Hacker News new | past | comments | ask | show | jobs | submit login
Invent More, Toil Less (2016) [pdf] (usenix.org)
128 points by DyslexicAtheist on March 16, 2019 | hide | past | favorite | 41 comments



The Google SRE book has an excellent description of toil and, unexpectedly, discusses that some amount of toil is beneficial.

In short, the authors of that section claim that it's not really possible for the SREs at Google to spend all their time solving novel problems through automation.

This makes sense: constantly solving new problems is hard. It takes lots of time, mental energy, and the outcome is inherently uncertain.

Google found that some amount of toil (roughly defined as repetitive tasks that are not particularly challenging and do not solve long term problems) is essential for the health of their engineers. Toil is boring yes, but can be relaxing, and as work that is inherently easier to accomplish, can help keep confidence that working on solving unknown problems can deplete.

I would have expected that Google would have absolutely minimal toil, given that they are leaders in the automation space, but if they've found that some amount of easier work is necessary, then it's probably true for anyone.


> Toil is boring yes, but can be relaxing, and as work that is inherently easier to accomplish, can help keep confidence that working on solving unknown problems can deplete.

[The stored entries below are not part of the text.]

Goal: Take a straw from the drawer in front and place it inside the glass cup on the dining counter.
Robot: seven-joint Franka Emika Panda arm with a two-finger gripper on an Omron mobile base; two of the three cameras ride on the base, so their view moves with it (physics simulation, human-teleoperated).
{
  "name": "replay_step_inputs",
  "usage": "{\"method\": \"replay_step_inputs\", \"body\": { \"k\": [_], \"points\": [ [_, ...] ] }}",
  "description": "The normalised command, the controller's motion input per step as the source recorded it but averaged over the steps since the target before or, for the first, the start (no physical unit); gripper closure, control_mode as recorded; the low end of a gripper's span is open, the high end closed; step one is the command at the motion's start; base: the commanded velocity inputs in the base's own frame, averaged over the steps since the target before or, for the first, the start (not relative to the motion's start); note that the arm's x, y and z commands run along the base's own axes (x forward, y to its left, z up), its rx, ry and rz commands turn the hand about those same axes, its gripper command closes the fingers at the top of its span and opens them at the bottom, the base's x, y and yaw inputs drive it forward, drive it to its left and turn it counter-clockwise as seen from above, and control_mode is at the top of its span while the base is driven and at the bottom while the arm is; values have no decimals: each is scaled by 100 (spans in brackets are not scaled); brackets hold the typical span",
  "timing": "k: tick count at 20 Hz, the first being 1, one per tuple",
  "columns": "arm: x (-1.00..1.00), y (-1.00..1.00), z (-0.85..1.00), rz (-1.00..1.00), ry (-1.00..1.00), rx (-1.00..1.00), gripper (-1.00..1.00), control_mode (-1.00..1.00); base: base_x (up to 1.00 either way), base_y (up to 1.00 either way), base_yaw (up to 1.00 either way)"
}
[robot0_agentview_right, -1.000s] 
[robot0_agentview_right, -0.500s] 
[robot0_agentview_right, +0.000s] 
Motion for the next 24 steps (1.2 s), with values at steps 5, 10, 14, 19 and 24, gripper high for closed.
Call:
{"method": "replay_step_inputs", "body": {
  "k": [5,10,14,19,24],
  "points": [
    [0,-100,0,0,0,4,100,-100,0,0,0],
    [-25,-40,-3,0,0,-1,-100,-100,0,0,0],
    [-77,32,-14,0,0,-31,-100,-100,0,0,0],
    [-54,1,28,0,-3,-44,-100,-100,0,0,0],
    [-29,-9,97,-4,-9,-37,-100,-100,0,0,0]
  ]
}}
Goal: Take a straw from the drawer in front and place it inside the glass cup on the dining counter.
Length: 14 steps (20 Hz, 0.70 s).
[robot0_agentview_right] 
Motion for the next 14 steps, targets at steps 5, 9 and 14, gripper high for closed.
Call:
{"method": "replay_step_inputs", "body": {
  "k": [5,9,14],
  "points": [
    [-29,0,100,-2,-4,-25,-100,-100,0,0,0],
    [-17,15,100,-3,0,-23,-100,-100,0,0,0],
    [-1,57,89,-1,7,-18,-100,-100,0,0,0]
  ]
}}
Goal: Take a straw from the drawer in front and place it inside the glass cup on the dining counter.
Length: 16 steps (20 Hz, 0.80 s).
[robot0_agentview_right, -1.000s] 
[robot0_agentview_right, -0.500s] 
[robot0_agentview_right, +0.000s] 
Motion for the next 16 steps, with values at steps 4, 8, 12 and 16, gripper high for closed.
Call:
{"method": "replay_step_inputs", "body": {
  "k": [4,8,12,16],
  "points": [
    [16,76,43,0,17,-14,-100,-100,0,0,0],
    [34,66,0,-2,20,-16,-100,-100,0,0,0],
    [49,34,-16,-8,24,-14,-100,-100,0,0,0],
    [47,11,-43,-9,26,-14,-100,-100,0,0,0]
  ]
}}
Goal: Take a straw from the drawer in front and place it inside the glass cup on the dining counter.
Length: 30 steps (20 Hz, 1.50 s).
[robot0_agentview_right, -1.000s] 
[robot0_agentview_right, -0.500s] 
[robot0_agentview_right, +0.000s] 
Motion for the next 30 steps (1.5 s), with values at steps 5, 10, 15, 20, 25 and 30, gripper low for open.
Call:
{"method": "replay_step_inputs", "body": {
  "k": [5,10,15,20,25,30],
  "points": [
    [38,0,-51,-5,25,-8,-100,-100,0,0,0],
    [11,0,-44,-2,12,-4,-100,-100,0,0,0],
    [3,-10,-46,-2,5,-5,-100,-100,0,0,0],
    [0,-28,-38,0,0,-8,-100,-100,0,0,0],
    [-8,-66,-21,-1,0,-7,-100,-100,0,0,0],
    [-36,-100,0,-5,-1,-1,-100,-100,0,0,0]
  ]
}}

I think it is important for all roles to have a cadence that mixes easy tasks in with the challenging ones so that every day doesn't seem like a drag.

For example, I prefer to start my day by knocking out a couple of easy bug fixes before diving into some challenging development.


I'm exactly the same way. If I can get a few things checked off my todo list early, I'm nearly guaranteed to at least feel like I had a good day.


That seems like a good strategy but maybe we should also work towards a mindset of enjoying the process of working on hard problems even if apparently fruitlessly. Whenever I feel I’m spinning my wheels I remind myself thats how I learned what I know and my best breakthroughs usually come when I think its a dead end.


As a user of Google Cloud Platform and having suffered through many, many issues (nothing that takes down our systems mind you, just things that you would expect would be handled better, especially considering all the reverence for the Company) I can say with some confidence that they do not handle automation to that extent. Still love GCP so far though, especially compared with my limited experience with AWS.


> toil (roughly defined as repetitive tasks that are not particularly challenging ...)

I guess an example of this could be annotating deep learning datasets ...


Maybe, but that actually provides at least a little lasting value.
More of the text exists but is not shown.